How many homes, how many roofs over others’ heads?
The plover has flown, beginning her long, uninterrupted journey to Alaska for the summer.
I clean my latex brushes at the bar sink by the pool. It is late afternoon, a Saturday. Terry built a house today in Tijuana, three thousand miles away.
As I clean up, a chameleon watches me from his perch on a jade stone frog. He watches from the corner of his wide yellow eye. We have become late-afternoon partners of a sort.
I sleep on the pune’e, listen to the surf, watch the moonrise. I wake and go back to work.
The trade winds have increased and blow about twenty-five miles per hour. I hold tight to my ladder. The myna birds have discovered the lawn and march about like cocky majorettes. The hibiscus flowers are in full bloom, bursting with yellows and reds, but the bushes themselves lacerate my skin like a visit from the Spanish Inquisition. I carry band-aids in my pockets. I work my way steadily down the sides, the tired mustard yellow disappearing under my brush. The owner won’t be visiting for months. He has given me complete authority on all decisions. I wonder what he will think of this color’s royal lineage.

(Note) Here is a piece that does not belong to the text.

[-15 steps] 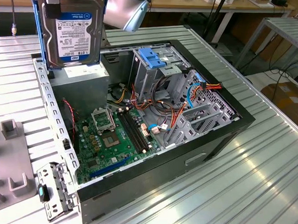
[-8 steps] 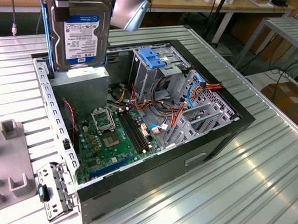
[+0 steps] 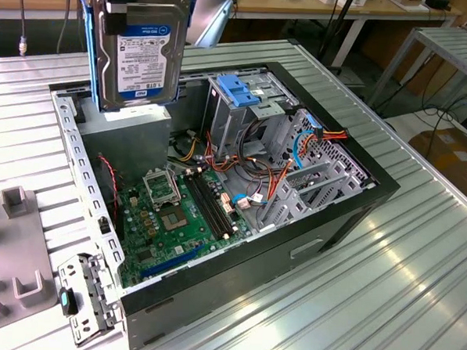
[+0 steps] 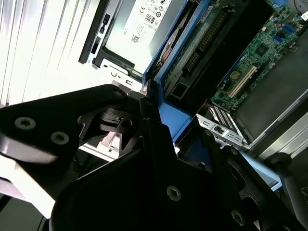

In the evening it’s the rose of roses.
I watch the chameleon from the corner of my eye. White blossoms loosen and flutter from the tree nearby. A rose-red sac falls from the chameleon’s throat. He raises a curious olive-green head and pauses, then does his quick push-ups in the slanting sunshine.
I work till dusk, climbing to close the French windows to within a hair’s breadth, clanking my ladders down as quietly as I can. Visitors sit on the front porch next door, swing on the mango-tree swing. There’s lemonade and laughter. It is summer.
I kneel on “Thirty-Five Years Painting Houses by the Sea” knees and tidy my makeshift shop. The neighborhood mongrel trots in and pants at my side. “Poi-dog,” the Hawaiians call such an animal: “all mixed up.” I pet the poi-dog’s freckled face.
I’m as poor as a church mouse, having spent all my money, happily, on books and travels. This has both prepared me and left me unprepared for these times — these worn, gray, mournful times of colorless economic news.
I tighten the caps on my thinner, acetone, and denatured alcohol to discourage curious children and pets. I scour my brushes with a wire brush, straighten them, and set them bristles-up in a plastic bucket. I ready tomorrow’s materials and scratch behind the pooch’s ears.
Then I work my way quietly about the house, checking today’s progress and folding the Joseph’s-coat tarps, making sure the hibiscus and ginger plants have endured. I dust the windowsills and cover my shop.
The chameleon sits on the frog’s head as if it were a throne, and this place were his palace.